Para mí es un cuestionamiento importante. Hay una canción en la que digo: “La izquierda se arrastra” porque para mí esa izquierda que abandona la lucha social y se integra a la lucha política, burocrática, debilita y disuelve muchas organizaciones. Y veo poca lucha social en este momento. Está Ayotzinapa, con una lucha muy específica de los normalistas y maestros; está la lucha de los zapatistas permanentemente hostigados. Para mi la lucha verdaderamente revolucionaria es la anticapitalista, la del poder popular, como la del EZLN.
¿Cuál es tu opinión en torno a Morena?
–La suya es una lucha reformista. Consideran que es necesario hacer una serie de reformas que no cuestionan el capitalismo. Este fue el sexenio en que más ganó la banca, cuando más dinero han ganado los burgueses. Un aumento, en promedio, de más del 200% en sus ganancias, leía el otro día. Ganancias que salen de explotación. Claro: suben un poco el salario de la gente, pero la miseria se mide en función de la riqueza. Si los ricos han aumentado en más de 200% sus riquezas quiere decir que la pobreza ha aumentado, porque la brecha es más grande.
Aun con los aumentos de salario, un obrero en México gana alrededor de 12 libras diarias por ocho horas de trabajo. Es ridículo. Es un nivel de explotación bestial. Qué importantes las reformas, vaya. Pero urge un movimiento social fuerte que sea capaz de intervenir en el Estado, incluso en este gobierno supuestamente buena onda y no tan represivo. Debemos trabajar en un movimiento de base que sea capaz de interferir en esas decisiones, sin perder independencia, sin tener que ver con ellos. Porque Ayotzinapa demuestra que el ejército es intocable y que el Estado no puede entrar en contradicción con el Estado mismo, mucho menos con su ejército.

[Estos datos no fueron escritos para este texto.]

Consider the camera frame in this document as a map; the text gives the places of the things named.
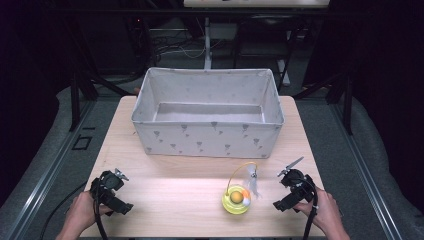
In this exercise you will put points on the black metal stand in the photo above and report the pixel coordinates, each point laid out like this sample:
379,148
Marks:
348,106
74,100

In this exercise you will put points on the white printed fabric storage box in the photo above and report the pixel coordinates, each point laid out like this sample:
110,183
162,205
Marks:
206,140

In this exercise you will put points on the dark chair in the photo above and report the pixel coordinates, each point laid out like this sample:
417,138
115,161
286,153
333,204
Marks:
263,36

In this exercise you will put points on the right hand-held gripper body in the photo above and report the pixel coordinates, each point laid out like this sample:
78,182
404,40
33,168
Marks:
296,186

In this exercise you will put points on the white desk leg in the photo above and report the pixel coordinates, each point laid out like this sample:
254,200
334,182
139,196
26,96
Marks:
208,43

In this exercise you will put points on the person's right hand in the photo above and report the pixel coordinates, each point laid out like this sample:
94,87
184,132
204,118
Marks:
325,213

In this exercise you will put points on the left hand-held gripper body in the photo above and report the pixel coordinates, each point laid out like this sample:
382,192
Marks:
108,186

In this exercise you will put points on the person's left hand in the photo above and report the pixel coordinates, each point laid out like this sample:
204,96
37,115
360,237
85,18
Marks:
81,213

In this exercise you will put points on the short black tape strip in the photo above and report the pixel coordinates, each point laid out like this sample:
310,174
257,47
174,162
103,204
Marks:
88,128

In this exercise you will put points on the metal floor rail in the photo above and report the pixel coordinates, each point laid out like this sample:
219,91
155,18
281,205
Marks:
366,186
40,186

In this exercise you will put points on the light desk top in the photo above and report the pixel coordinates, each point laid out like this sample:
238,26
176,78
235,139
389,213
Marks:
256,3

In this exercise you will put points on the yellow cat toy with feather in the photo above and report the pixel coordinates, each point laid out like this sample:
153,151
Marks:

Lo que ocurre con el Tren Maya, con el Tren Interocéanico, ¿qué es? Otro negocio de Estados Unidos. Y va a funcionar porque ya saben que habrá un mercado tremendo. Pero es una especie de espejismo.
La crítica es entonces hacia nosotros. Ellos están bien. Ellos están convencidos de que esa es la manera de hacer las cosas. A nosotros nos falta la estrategia para generar poder, sin que eso implique tomar el Estado. La izquierda no reformista tiene que autocriticarse y no sólo decir: “No, no, son ellos los culpables”. Nada. ¿Qué vamos a hacer nosotros?